Average daily room rate was $111, down from $135. The slowdown in the economy has caused all major casino properties to reduce rates or induce attendance through promotional fares.
Another concern to some analysts was the possibility that CityCenter has become and will continue to cannibalize its other Las Vegas Strip properties. This was discounted by Jim Murren, chairman and CEO of MGM MIRAGE Inc.
Murren said he felt CityCenter is helping to grow the Las Vegas market.

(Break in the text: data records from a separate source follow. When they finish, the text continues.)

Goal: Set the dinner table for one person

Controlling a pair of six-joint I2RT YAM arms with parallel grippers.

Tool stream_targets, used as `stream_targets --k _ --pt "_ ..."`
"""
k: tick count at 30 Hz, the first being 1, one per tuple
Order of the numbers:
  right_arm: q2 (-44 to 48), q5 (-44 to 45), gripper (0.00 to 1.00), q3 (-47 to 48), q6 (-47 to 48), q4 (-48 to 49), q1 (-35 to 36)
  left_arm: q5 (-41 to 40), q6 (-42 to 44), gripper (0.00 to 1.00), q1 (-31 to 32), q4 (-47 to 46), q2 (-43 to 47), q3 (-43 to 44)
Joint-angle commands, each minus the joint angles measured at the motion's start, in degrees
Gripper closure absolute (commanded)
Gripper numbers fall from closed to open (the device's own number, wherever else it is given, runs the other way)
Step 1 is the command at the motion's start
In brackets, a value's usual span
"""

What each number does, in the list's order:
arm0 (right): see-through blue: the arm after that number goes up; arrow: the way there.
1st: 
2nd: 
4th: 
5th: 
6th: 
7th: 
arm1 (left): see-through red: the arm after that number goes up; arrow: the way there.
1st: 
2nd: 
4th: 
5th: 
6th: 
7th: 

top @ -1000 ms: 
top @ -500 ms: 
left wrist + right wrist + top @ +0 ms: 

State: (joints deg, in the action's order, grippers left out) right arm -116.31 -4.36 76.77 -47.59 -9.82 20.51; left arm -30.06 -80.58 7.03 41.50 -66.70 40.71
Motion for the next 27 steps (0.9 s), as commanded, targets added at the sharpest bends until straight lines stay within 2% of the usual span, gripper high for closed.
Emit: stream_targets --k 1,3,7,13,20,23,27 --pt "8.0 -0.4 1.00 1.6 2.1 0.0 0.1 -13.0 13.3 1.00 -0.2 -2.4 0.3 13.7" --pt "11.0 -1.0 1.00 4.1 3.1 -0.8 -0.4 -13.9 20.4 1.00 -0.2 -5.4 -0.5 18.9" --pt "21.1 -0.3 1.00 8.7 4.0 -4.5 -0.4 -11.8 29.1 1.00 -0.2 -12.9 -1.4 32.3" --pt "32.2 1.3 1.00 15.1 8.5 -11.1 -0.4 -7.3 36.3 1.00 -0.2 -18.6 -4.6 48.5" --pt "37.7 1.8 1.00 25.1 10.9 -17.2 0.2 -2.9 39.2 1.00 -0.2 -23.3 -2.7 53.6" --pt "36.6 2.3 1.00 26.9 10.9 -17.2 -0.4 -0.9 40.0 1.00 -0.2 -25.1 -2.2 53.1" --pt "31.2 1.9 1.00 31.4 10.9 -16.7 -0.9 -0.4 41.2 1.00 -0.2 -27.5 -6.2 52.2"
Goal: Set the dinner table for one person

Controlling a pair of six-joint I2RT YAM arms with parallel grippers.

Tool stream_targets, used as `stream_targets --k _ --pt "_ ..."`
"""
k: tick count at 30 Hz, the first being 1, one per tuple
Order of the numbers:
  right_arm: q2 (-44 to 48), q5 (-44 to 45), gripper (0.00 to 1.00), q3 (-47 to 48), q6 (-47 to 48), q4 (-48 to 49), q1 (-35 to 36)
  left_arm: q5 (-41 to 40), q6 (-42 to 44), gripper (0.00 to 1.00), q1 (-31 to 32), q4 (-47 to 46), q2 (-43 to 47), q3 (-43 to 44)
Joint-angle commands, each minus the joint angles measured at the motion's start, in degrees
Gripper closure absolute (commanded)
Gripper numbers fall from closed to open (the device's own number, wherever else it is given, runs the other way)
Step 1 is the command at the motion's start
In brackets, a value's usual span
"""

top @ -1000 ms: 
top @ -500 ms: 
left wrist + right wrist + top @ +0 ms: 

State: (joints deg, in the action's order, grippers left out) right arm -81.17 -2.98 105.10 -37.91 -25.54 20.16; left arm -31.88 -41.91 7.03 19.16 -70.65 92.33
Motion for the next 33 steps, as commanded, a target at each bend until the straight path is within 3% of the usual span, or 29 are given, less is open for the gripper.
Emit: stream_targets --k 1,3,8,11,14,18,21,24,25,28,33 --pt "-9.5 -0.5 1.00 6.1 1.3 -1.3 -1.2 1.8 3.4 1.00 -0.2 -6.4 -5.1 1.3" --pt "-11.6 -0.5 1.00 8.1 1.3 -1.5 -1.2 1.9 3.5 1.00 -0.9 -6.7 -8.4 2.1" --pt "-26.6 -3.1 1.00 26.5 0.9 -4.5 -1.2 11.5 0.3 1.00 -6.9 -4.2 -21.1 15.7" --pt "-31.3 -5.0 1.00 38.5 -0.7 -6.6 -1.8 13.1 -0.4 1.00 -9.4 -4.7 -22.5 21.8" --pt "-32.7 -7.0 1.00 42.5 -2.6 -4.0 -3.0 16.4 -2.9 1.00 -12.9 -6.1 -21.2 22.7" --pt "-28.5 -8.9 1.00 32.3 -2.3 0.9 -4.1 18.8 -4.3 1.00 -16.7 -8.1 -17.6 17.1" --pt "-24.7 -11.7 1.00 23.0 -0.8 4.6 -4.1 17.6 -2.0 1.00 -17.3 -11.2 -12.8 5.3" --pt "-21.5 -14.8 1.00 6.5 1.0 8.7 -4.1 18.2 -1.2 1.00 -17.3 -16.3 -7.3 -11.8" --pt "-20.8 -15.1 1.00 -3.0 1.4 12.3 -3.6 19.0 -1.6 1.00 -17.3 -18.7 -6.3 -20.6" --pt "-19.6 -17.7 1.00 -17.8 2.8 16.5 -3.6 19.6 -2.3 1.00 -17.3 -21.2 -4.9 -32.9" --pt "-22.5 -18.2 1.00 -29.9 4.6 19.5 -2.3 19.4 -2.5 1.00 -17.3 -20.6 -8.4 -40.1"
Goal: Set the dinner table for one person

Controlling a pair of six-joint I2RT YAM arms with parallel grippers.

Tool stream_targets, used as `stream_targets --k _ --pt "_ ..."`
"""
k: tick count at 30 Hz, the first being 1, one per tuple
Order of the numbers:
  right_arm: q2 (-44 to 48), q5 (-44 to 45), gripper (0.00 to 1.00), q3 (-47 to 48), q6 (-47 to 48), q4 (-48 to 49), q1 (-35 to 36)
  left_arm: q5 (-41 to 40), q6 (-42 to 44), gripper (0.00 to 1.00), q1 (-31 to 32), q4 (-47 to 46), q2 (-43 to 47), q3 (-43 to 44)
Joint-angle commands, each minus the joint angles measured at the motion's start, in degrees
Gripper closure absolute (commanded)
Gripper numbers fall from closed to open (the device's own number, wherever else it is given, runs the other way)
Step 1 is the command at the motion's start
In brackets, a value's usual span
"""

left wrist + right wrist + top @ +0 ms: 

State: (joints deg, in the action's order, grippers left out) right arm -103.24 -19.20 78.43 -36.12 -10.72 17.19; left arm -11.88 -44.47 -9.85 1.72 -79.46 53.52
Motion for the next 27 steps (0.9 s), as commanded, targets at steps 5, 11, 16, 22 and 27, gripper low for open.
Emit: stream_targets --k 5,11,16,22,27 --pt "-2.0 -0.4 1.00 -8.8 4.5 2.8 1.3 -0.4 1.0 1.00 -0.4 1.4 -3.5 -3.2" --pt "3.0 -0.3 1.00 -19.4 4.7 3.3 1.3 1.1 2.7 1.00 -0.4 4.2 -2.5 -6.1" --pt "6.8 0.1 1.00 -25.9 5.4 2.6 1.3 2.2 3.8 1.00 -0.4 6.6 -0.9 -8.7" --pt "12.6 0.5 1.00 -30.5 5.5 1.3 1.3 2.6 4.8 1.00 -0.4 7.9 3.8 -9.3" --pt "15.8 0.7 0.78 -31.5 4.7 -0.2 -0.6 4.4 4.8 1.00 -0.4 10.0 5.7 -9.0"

"As a marketing tool for Las Vegas," he said, "what’s better than CityCenter. We’ve had more than a billion media impressions worldwide and it’s gained tremendous awareness."
As for the concern that the company’s other properties are feeling the impact of competition, he said the properties, especially Bellagio, had benefited from additional foot traffic because of CityCenter.
Mandalay Bay, however, has suffered because of a decline in its convention business.
For the quarter that ended on Dec. 31, 2009, the company lost $433.9 million or $0.98 per share compared to the previous year when the loss was $1.15 billion or $4.15 per share. Eliminating the write-down of its land in Atlantic City, the company lost $0.25 per share on revenue of $1.5 billion.
Analysts had expected the company to show a loss of $0.18 per share.